Joint Forces

Veteran reservist winning the battle against back pain.

In March, Steve Selman marked his 30th year in the Army Reserve. Seventeen of those years were spent on active duty tours, including one with the 1st Armored Division during the Iraq War. In the years that followed, Steve lived with a painful reminder of his time in Iraq.

Photo courtesy of Physician Partners of America.

Steve Selman

“In 2003, right after the war started, I was a captain running a forward command post in southern Iraq,” Steve, 47, remembers. “One day, as it neared dusk and visibility was fading, a Category 4 sandstorm came up on us without warning, and the wind became fierce.

“I yelled at the sergeants to grab the tent before it blew away. As I grabbed it, a huge gust of wind blew that swept up both me and the tent. The wind carried me about 50 feet and threw me against a nearby truck. I hit the very top of the truck with my back flat, then fell about nine feet to the ground.

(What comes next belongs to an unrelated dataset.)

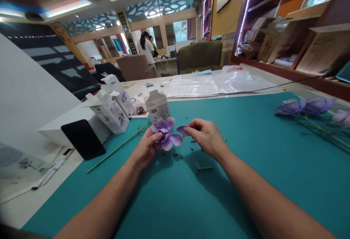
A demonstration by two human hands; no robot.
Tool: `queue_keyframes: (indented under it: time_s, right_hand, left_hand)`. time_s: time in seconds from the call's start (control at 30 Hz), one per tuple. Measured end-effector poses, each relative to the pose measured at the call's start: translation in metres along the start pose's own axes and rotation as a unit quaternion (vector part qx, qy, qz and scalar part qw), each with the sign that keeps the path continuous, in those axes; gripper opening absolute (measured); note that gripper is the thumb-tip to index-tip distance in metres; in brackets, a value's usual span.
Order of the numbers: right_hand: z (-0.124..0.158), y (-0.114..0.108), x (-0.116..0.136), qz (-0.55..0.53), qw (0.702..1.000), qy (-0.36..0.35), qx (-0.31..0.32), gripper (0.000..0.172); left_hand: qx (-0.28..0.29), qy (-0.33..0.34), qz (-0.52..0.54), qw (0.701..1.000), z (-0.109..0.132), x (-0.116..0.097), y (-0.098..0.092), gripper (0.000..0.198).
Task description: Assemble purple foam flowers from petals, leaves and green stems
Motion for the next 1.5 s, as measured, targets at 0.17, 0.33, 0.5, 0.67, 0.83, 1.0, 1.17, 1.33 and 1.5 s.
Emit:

“At that point, I was partially paralyzed. I couldn’t move my legs. Once we rode out the storm, I was medevaced to Kuwait City for treatment. After about a day and a half, I was able to move my legs, but I still couldn’t walk. They then medevaced me to a military hospital in Germany, where I spent six weeks recuperating. After that, I was redeployed to finish my tour.”

Heading back into the fray so quickly may not have been the best decision for Steve. He did so based on a sense of duty to his country and his fellow soldiers, who were away from their families and fighting to survive in a war zone, not because he was healthy enough to return.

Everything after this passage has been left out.